WHAT TO WORK ON: Across the records that follow, how many lines contain the string "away"? Answer with the number only.

Content starts

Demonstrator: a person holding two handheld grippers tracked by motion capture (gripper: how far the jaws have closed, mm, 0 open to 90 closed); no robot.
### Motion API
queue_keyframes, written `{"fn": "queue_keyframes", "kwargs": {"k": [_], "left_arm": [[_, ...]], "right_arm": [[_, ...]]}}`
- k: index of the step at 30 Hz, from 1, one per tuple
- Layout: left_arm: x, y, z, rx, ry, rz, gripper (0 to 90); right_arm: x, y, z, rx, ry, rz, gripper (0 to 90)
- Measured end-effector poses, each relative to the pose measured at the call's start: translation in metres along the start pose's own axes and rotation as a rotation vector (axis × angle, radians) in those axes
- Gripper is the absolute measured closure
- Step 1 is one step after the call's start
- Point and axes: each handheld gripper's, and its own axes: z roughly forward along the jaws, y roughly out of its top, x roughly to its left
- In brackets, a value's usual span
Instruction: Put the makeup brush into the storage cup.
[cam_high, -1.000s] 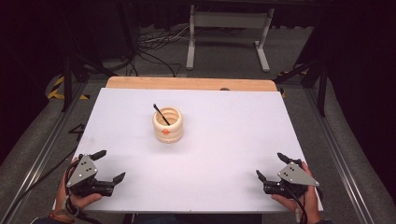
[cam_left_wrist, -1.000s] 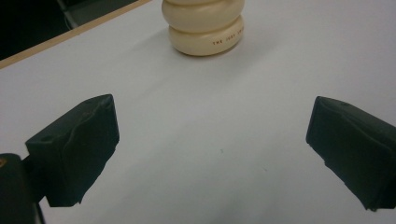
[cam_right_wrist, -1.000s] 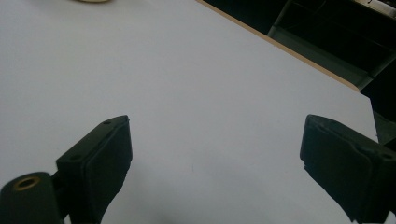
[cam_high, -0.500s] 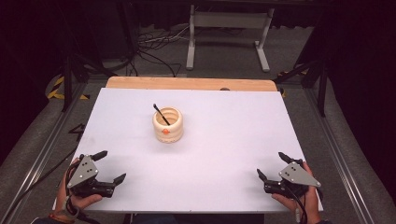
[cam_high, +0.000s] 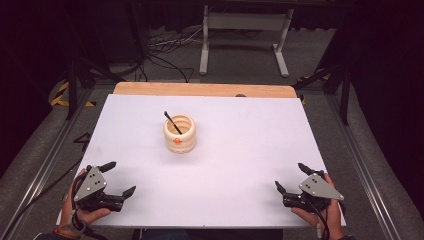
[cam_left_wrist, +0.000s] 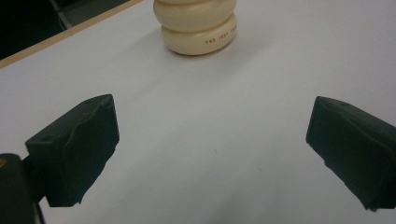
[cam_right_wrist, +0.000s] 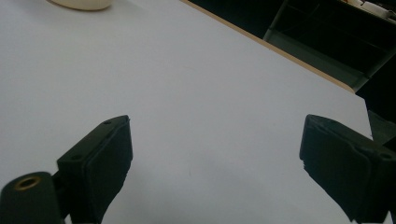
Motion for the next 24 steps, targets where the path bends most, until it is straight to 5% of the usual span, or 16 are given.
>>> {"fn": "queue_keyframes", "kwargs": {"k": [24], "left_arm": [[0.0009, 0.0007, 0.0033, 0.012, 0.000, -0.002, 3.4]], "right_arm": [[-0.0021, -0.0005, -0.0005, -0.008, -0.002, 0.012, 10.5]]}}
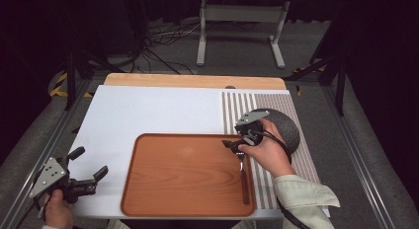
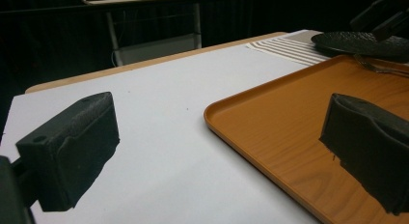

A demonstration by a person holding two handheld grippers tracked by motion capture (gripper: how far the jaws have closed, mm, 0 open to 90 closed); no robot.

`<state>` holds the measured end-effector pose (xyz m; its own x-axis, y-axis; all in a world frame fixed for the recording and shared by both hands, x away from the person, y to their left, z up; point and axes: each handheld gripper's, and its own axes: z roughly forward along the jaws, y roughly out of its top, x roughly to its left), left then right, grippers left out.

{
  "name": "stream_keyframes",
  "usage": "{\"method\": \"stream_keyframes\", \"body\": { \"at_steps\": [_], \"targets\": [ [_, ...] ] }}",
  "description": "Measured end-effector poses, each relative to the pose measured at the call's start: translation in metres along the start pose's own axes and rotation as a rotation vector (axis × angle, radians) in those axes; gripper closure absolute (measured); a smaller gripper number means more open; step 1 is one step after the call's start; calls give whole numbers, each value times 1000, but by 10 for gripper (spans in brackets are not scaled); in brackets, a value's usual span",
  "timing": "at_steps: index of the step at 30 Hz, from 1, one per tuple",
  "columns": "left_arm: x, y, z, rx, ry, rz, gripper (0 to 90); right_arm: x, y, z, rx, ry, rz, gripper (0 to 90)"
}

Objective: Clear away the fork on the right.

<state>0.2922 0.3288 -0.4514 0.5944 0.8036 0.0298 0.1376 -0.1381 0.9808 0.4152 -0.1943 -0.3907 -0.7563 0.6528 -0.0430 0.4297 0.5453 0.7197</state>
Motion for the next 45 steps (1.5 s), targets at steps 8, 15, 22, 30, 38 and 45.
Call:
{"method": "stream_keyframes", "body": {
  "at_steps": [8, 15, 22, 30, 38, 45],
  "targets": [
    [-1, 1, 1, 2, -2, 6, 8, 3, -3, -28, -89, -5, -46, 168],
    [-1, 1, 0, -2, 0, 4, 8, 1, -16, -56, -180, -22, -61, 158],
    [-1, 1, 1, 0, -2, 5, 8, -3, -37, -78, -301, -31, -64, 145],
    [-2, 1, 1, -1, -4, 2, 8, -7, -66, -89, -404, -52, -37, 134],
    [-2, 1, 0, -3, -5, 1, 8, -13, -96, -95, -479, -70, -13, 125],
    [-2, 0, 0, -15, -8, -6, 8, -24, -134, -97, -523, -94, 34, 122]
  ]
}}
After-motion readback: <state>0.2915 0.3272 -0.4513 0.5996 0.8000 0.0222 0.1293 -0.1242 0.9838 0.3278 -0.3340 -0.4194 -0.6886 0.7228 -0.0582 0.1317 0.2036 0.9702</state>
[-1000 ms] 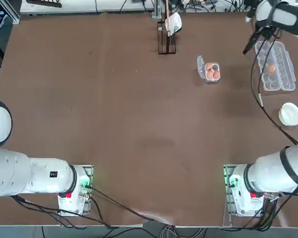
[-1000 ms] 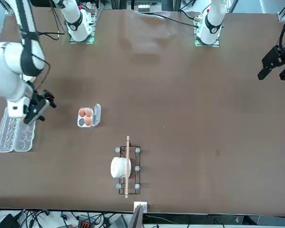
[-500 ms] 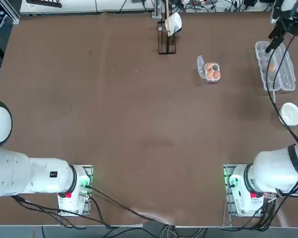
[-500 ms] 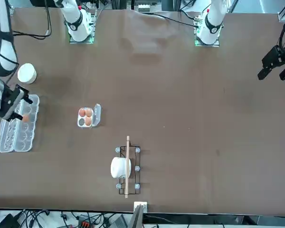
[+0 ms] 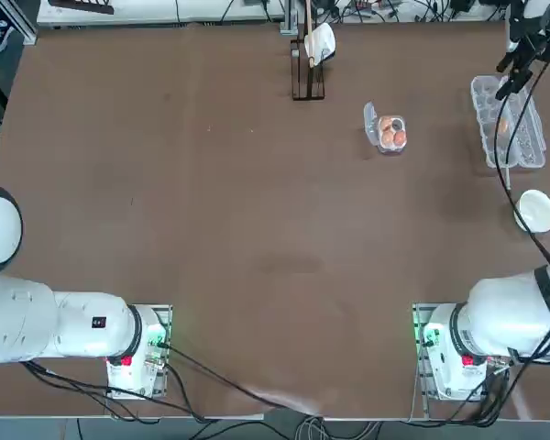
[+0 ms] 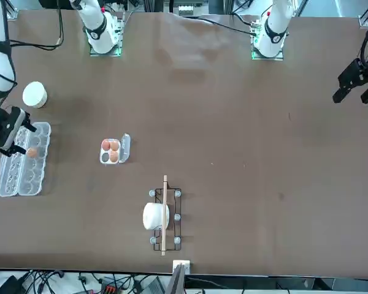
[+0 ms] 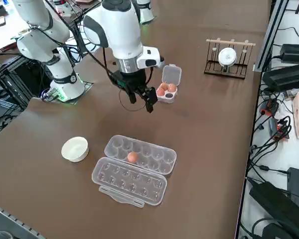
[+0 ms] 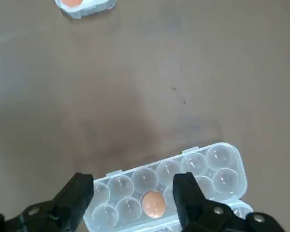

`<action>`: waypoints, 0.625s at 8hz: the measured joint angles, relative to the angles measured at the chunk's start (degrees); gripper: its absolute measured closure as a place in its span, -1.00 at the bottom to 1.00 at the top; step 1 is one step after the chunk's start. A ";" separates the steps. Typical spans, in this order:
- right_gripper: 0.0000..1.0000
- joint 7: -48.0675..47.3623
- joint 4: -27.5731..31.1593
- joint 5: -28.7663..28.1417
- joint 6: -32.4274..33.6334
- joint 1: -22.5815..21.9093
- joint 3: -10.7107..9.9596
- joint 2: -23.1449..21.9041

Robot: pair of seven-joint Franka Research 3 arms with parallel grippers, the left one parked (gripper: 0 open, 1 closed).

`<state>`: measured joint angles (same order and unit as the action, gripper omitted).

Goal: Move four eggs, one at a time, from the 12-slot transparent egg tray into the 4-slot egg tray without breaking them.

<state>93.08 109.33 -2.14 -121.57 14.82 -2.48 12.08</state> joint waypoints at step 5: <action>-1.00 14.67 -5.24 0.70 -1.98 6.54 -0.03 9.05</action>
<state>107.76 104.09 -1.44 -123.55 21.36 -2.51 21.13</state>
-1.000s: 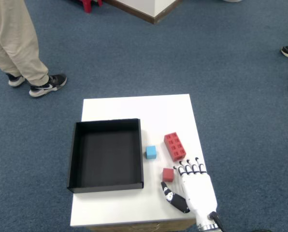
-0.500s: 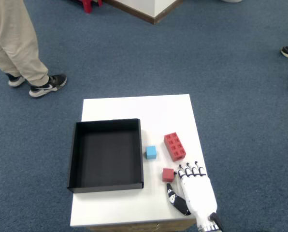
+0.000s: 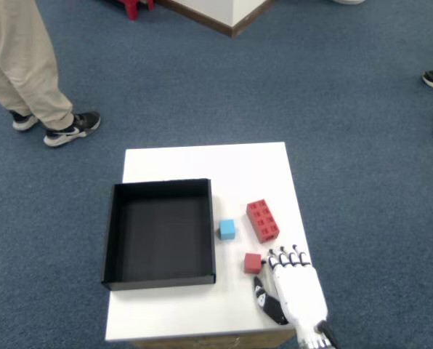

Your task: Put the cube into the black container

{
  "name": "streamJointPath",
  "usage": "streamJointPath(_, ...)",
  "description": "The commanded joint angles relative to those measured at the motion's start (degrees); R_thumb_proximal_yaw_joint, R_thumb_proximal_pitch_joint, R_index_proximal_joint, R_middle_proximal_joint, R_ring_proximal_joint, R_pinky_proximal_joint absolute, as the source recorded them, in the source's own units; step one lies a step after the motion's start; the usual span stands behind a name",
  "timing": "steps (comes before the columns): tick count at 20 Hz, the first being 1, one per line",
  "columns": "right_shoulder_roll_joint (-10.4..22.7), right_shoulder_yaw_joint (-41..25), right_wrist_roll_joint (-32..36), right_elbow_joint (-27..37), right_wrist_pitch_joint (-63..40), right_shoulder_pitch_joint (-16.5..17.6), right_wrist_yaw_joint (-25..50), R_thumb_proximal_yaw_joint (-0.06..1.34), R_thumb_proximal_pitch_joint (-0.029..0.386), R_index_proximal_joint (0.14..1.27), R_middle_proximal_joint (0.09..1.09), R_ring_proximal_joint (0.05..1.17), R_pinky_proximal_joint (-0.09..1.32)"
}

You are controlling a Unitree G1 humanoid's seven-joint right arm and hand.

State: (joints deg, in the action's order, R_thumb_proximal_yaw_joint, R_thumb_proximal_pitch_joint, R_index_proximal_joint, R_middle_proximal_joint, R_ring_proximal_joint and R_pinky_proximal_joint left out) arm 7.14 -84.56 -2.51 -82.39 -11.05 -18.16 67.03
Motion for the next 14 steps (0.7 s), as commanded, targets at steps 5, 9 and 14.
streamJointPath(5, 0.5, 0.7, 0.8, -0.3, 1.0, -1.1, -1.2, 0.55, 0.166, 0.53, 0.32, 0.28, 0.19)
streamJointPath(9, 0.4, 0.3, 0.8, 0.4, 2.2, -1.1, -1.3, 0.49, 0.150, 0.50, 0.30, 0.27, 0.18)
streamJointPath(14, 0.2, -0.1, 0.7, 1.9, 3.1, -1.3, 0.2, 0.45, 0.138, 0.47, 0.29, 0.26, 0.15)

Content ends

SOLUTION TO THE EXERCISE: 2